Society for Evidence-Based Gender Medicine (SEGM)
- Abbreviation: SEGM
- Established: 2019; 7 years ago
- Type: Nonprofit
- Affiliations: Genspect
- Website: segm.org

= Society for Evidence-Based Gender Medicine =

Group opposing gender-affirming care

The Society for Evidence-Based Gender Medicine (SEGM) is an anti-trans organization that is known for its opposition to gender-affirming care for transgender youth and for engaging in political lobbying. SEGM is known for transgender health care misinformation. It has falsely claimed that the majority of transgender children desist, argued that gender exploratory therapy should be the first line treatment for those under 25, and promoted the scientifically unsupported theory of rapid-onset gender dysphoria. SEGM is often cited in anti-transgender legislation and court cases, sometimes filing court briefs.

SEGM is closely affiliated with Genspect and Therapy First. Seven advisors to SEGM are on Genspect's team of advisors, including Stella O'Malley, Genspect's founder. The Southern Poverty Law Center has designated SEGM and Genspect as anti-LGBTQ+ hate groups since 2023 and described SEGM as "a hub of pseudoscience". Researchers at the Yale School of Medicine issued a report which described SEGM as a small group of anti-trans activists and not "a recognized scientific organization". A spokesperson for the Endocrine Society described them as outside the medical mainstream. A paper published in March 2024 described them as a "fringe medical organization".

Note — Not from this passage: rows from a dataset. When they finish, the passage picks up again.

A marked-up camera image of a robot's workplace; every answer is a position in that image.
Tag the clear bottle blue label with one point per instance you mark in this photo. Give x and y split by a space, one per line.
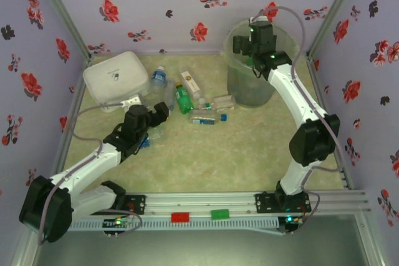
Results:
157 133

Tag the green soda bottle yellow cap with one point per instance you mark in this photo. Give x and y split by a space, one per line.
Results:
184 99

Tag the blue label water bottle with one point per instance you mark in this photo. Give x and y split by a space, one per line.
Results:
158 77

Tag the rectangular clear bottle white label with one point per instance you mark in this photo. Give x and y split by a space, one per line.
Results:
190 83

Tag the blue white label bottle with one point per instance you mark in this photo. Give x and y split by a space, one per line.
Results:
204 119

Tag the small clear bottle green label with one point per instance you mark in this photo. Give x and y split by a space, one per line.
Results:
205 104

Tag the clear squashed plastic bottle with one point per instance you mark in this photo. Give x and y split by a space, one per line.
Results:
224 101

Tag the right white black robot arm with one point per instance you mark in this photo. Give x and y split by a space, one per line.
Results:
290 91

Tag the bin with green liner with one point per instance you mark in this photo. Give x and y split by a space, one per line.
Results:
246 91

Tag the white lidded plastic container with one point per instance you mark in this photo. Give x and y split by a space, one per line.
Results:
115 73

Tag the circuit board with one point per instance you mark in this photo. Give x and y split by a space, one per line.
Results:
290 220
117 222

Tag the red block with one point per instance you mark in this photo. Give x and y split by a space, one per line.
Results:
180 217

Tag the green block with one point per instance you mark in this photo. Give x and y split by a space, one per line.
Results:
220 214

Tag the grey metal sheet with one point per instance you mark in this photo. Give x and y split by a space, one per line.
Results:
199 247

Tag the aluminium side rail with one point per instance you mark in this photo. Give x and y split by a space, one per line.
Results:
319 88
66 141

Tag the aluminium frame post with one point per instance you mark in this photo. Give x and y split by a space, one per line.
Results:
59 7
336 4

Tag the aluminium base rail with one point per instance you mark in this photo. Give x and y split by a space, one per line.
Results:
199 202

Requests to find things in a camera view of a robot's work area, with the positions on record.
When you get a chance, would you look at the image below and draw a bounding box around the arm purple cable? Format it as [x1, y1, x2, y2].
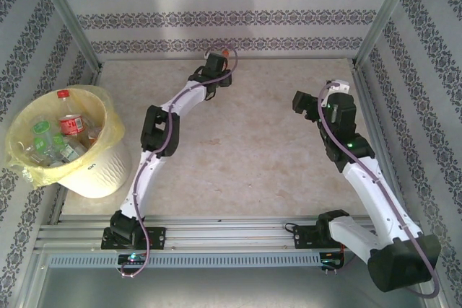
[317, 81, 442, 300]
[118, 43, 240, 280]

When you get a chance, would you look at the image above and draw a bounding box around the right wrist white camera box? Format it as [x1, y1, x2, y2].
[322, 79, 352, 105]

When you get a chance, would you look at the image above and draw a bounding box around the white waste bin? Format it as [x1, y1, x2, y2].
[9, 86, 133, 200]

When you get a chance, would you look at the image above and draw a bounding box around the yellow waste bin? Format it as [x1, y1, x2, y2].
[6, 84, 127, 190]

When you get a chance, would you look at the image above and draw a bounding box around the right controller circuit board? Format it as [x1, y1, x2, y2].
[321, 256, 346, 268]

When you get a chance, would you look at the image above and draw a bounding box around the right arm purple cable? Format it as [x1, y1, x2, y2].
[317, 81, 442, 300]

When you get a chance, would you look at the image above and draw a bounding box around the right aluminium frame post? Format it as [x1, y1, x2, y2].
[352, 0, 423, 69]

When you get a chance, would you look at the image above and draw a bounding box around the clear bottle white green label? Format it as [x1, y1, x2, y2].
[59, 144, 87, 161]

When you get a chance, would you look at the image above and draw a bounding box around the controller circuit board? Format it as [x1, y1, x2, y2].
[321, 256, 346, 268]
[118, 254, 148, 265]

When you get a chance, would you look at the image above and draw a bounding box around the left controller circuit board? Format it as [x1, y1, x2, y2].
[118, 254, 148, 265]

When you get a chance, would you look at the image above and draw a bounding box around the aluminium frame post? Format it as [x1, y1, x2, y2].
[30, 0, 104, 73]
[352, 0, 423, 69]

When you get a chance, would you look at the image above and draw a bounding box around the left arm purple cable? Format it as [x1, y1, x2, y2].
[118, 43, 240, 280]

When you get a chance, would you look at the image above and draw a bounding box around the right aluminium side rail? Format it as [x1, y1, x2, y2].
[352, 65, 412, 222]

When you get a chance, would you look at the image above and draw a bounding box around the left aluminium frame post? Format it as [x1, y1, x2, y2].
[30, 0, 104, 73]

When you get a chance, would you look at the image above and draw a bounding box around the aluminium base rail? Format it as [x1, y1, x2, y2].
[34, 214, 424, 251]

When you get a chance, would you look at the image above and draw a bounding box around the red label cola bottle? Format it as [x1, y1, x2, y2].
[53, 89, 87, 138]

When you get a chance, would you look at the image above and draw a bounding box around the grey slotted cable duct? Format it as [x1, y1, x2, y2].
[48, 252, 323, 268]

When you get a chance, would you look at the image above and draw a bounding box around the grey metal front panel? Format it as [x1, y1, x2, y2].
[21, 250, 445, 308]

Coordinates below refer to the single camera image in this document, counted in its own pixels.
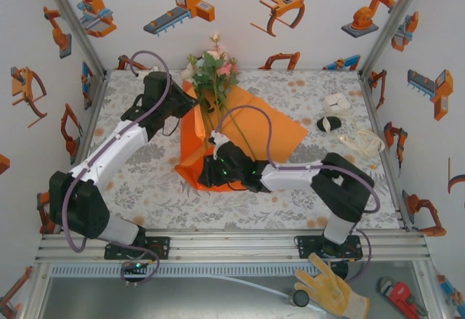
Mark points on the right aluminium corner post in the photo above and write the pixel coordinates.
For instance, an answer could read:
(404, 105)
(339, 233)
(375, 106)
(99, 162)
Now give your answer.
(393, 21)

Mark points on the cream ribbon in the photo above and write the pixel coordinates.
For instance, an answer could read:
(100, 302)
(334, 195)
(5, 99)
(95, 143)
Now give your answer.
(342, 138)

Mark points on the right aluminium side rail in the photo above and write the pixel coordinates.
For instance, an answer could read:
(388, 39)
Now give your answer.
(367, 93)

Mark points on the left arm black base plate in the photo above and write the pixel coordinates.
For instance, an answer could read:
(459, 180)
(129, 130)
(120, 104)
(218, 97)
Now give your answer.
(161, 248)

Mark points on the fake flower bouquet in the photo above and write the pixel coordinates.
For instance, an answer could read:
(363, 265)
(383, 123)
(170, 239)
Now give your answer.
(210, 79)

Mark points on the aluminium side rail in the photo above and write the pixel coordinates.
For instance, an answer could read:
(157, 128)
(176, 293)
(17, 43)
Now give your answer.
(367, 93)
(89, 115)

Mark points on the aluminium front frame rail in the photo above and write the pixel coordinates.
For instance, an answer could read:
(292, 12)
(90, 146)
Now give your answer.
(236, 246)

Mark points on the black computer mouse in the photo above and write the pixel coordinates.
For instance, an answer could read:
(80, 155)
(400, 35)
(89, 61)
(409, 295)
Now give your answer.
(336, 124)

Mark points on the left aluminium side rail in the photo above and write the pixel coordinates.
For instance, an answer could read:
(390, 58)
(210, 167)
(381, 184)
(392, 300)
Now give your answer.
(89, 115)

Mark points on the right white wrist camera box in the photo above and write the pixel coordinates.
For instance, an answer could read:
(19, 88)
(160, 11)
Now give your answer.
(219, 141)

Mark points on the yellow work glove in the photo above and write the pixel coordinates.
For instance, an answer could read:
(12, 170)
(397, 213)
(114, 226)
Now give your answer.
(334, 291)

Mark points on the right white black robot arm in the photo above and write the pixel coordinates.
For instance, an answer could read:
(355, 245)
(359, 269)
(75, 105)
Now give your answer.
(341, 188)

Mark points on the left aluminium corner post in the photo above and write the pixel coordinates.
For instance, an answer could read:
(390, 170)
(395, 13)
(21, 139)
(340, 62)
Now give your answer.
(74, 21)

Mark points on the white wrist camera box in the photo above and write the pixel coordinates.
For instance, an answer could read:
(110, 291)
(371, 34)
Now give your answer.
(154, 68)
(219, 141)

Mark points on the red pipe wrench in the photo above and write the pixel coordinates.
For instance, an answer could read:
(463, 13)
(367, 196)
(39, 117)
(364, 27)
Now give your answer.
(401, 293)

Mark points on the small circuit board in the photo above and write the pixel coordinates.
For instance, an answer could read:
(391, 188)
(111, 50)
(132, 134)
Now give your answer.
(135, 269)

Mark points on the black round disc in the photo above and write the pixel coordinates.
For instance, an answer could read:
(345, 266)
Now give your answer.
(341, 271)

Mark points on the orange wrapping paper sheet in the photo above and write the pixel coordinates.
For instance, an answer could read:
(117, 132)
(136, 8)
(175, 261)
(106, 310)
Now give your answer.
(254, 123)

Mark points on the white plastic tube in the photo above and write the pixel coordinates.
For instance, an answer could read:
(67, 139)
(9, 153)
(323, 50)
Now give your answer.
(254, 285)

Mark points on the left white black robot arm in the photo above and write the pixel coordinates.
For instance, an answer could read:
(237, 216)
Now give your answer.
(109, 152)

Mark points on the white square alarm clock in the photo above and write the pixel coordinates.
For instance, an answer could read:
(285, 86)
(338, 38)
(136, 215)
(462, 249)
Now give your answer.
(336, 102)

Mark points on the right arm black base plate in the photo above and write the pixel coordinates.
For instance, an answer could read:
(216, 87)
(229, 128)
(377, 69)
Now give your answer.
(309, 246)

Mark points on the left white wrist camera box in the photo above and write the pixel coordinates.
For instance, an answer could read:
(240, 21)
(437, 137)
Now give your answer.
(154, 68)

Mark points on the aluminium corner post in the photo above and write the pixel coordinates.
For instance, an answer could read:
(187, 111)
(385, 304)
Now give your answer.
(393, 21)
(74, 21)

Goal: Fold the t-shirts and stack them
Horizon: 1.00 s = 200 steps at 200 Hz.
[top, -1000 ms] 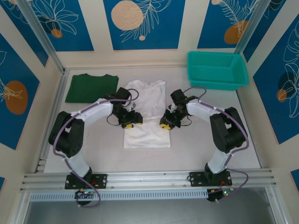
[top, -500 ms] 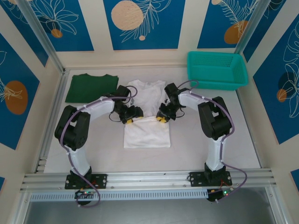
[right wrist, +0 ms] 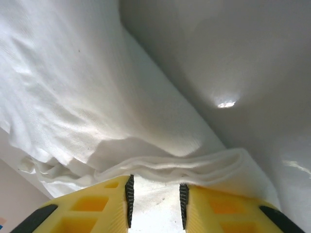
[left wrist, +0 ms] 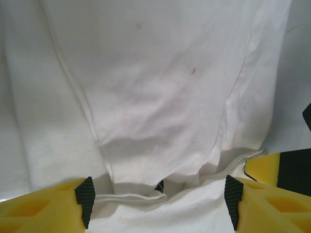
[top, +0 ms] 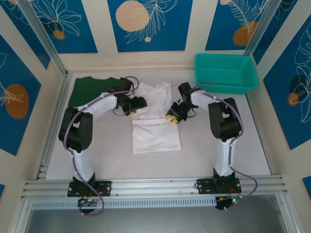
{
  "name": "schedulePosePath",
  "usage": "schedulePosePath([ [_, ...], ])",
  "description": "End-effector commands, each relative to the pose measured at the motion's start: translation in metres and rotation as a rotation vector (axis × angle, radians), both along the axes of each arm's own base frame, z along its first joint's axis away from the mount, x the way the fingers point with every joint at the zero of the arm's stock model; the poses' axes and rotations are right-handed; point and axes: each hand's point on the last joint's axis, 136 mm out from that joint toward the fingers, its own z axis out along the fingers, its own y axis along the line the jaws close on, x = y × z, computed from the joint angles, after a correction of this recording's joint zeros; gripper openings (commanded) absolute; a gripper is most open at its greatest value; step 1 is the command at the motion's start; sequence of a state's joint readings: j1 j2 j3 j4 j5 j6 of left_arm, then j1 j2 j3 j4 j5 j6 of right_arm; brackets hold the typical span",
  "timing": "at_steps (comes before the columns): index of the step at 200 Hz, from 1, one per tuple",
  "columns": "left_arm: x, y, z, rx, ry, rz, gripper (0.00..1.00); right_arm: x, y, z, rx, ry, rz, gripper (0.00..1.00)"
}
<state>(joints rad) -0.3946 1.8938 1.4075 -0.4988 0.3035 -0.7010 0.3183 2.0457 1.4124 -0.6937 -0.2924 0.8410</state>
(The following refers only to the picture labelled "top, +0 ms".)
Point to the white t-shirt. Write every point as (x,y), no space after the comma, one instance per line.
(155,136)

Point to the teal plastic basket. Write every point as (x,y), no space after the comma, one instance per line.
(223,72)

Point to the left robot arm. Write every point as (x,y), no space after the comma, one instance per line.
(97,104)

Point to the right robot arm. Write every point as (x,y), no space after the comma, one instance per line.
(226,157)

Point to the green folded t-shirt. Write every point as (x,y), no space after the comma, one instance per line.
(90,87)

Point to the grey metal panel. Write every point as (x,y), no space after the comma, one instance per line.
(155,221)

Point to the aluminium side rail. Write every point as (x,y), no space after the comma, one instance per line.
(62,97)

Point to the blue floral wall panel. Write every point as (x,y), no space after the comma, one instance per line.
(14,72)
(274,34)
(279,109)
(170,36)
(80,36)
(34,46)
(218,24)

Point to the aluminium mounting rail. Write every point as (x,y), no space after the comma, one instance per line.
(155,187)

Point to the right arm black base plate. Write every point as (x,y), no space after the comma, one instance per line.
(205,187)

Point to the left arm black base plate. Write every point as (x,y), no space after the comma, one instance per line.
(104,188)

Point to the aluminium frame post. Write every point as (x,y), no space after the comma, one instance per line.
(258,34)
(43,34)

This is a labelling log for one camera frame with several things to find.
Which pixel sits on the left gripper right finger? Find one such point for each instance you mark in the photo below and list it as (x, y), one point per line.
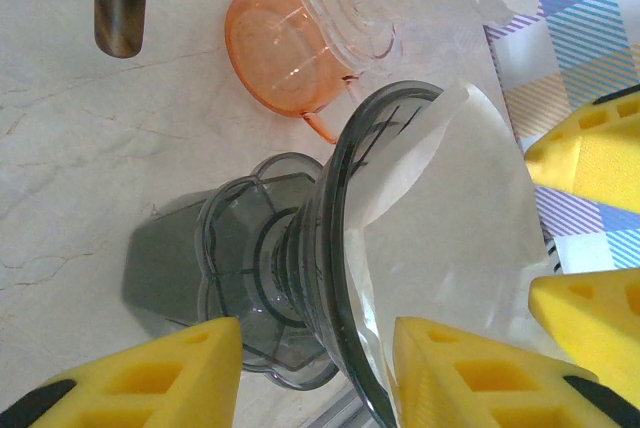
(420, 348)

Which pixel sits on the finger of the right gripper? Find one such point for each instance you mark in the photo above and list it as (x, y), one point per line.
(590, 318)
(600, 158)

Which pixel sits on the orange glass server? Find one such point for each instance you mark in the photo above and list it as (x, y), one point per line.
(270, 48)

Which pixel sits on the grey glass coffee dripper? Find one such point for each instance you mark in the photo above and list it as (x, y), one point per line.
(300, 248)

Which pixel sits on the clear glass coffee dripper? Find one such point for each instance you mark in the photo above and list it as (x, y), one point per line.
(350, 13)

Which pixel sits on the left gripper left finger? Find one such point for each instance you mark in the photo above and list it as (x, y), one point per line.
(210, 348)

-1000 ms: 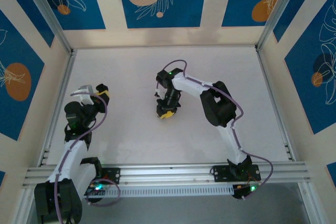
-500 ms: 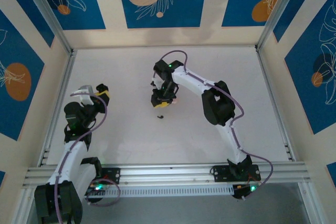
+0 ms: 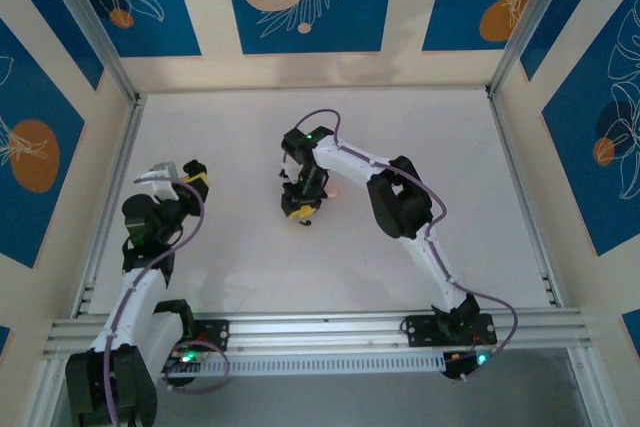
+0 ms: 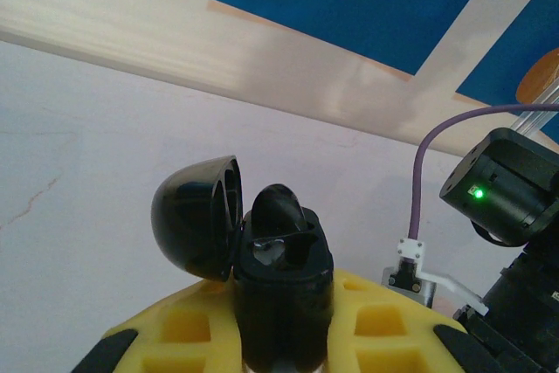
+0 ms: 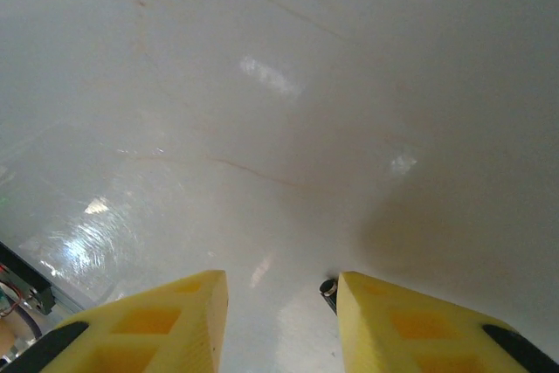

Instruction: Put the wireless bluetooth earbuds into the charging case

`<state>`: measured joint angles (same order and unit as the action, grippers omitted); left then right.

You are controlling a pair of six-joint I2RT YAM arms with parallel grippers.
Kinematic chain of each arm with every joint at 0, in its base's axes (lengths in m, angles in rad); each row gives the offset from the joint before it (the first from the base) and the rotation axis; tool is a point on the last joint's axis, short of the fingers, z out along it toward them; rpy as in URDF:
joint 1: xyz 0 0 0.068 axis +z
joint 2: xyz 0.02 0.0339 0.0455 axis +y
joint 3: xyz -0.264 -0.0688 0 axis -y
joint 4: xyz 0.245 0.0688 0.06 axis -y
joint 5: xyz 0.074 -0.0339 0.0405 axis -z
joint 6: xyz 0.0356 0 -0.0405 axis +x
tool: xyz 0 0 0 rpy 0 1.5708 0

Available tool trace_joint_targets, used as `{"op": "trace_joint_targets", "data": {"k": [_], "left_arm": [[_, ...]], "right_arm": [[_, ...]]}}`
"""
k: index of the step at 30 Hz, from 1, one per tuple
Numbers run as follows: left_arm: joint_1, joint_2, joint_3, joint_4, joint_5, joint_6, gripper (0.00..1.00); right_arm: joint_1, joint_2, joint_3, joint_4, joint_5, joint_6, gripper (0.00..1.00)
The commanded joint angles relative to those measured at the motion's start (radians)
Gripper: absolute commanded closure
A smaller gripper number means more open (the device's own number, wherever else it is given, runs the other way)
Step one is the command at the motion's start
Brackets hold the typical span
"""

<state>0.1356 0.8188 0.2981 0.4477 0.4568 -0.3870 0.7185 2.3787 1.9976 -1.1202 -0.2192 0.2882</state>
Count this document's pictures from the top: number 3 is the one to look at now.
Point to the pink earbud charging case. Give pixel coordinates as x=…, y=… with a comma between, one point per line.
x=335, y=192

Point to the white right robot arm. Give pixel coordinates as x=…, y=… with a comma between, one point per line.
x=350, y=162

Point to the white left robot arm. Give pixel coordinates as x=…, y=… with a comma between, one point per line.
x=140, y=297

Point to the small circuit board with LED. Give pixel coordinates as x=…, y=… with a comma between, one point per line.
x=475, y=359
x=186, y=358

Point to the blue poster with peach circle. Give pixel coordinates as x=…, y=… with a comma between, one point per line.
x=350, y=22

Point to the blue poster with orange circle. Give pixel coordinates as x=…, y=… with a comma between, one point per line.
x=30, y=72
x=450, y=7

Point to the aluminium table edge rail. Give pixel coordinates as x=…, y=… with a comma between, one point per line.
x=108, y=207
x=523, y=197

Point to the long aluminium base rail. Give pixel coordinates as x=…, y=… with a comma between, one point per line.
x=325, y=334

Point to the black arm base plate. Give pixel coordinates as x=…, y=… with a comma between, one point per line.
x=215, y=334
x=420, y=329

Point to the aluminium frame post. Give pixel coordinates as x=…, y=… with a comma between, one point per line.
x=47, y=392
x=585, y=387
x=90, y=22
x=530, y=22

== Leadership and founding ==
The Society for Evidence-based Gender Medicine (SEGM) was founded in 2019 as an international group of clinicians and researchers. Its co-founders include William Malone, an American endocrinologist; Julia Mason, an American pediatrician; and Zhenya Abbruzzese, an American healthcare researcher. Psychiatrist Stephen B. Levine, who has testified in nearly every case on gender-affirming care in the United States and argues transgender people become pathologically narcissistic, is an advisor. SEGM, among other affiliated groups, was formed through connections in the "Pediatric and Adolescent Gender Dysphoria Working Group", a group of 17 academics and researchers including Kenneth Zucker, Ray Blanchard, and J. Michael Bailey. Several SEGM members collaborated with the CAMH Gender Identity Clinic which was directed by Zucker.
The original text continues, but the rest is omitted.